Work through the data below and give the number of lines holding the word "innermost", without any other text.
========
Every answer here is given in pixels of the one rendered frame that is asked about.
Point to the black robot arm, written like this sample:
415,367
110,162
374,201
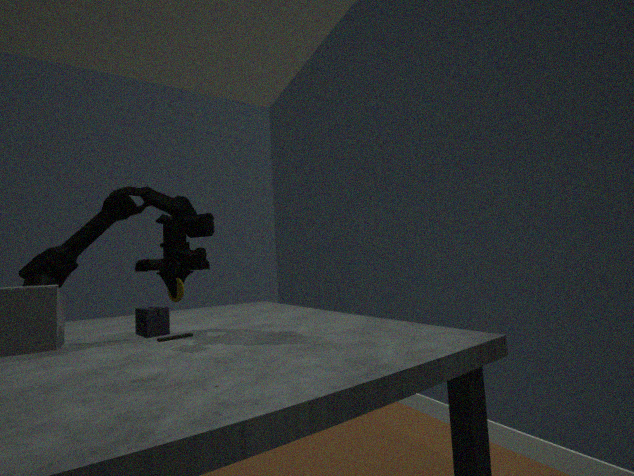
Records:
53,266

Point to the gold coin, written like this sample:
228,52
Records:
180,291

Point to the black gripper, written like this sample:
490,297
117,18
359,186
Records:
170,273

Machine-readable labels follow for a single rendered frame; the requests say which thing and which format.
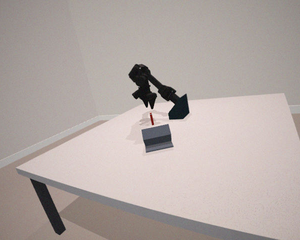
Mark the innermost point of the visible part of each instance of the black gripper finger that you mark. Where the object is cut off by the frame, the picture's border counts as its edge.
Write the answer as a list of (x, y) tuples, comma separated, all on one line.
[(144, 101), (151, 102)]

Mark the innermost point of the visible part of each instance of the grey sloped panel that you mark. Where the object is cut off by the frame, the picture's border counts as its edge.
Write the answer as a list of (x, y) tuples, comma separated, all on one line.
[(157, 138)]

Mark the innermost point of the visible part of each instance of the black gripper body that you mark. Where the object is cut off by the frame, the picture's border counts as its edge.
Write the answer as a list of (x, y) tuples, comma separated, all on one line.
[(148, 94)]

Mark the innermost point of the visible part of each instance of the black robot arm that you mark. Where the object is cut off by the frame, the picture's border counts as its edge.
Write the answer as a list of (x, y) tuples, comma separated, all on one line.
[(141, 75)]

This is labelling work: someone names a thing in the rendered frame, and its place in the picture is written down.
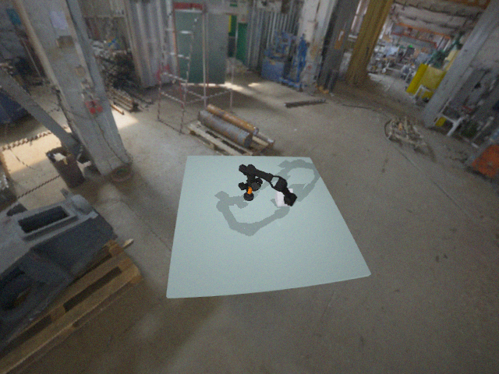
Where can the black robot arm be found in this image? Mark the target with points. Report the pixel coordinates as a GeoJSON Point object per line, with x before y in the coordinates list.
{"type": "Point", "coordinates": [280, 186]}

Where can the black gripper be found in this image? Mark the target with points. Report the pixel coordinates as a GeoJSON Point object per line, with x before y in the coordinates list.
{"type": "Point", "coordinates": [249, 180]}

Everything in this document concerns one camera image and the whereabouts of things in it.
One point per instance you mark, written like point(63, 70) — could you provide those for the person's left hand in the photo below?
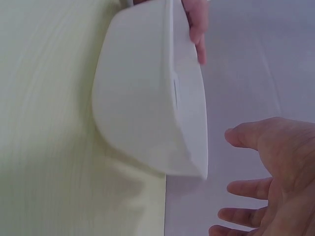
point(198, 22)

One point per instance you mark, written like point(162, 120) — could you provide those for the white plastic bowl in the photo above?
point(137, 93)

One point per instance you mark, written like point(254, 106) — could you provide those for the person's right thumb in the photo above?
point(242, 135)

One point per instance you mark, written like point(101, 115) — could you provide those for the person's left fingers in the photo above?
point(199, 39)

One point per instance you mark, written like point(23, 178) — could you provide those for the person's right hand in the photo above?
point(290, 172)

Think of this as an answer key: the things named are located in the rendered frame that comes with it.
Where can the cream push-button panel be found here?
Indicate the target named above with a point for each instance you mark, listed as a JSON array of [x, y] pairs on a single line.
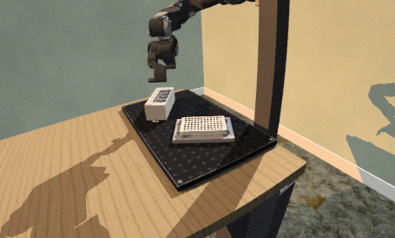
========
* **EXERCISE ANSWER**
4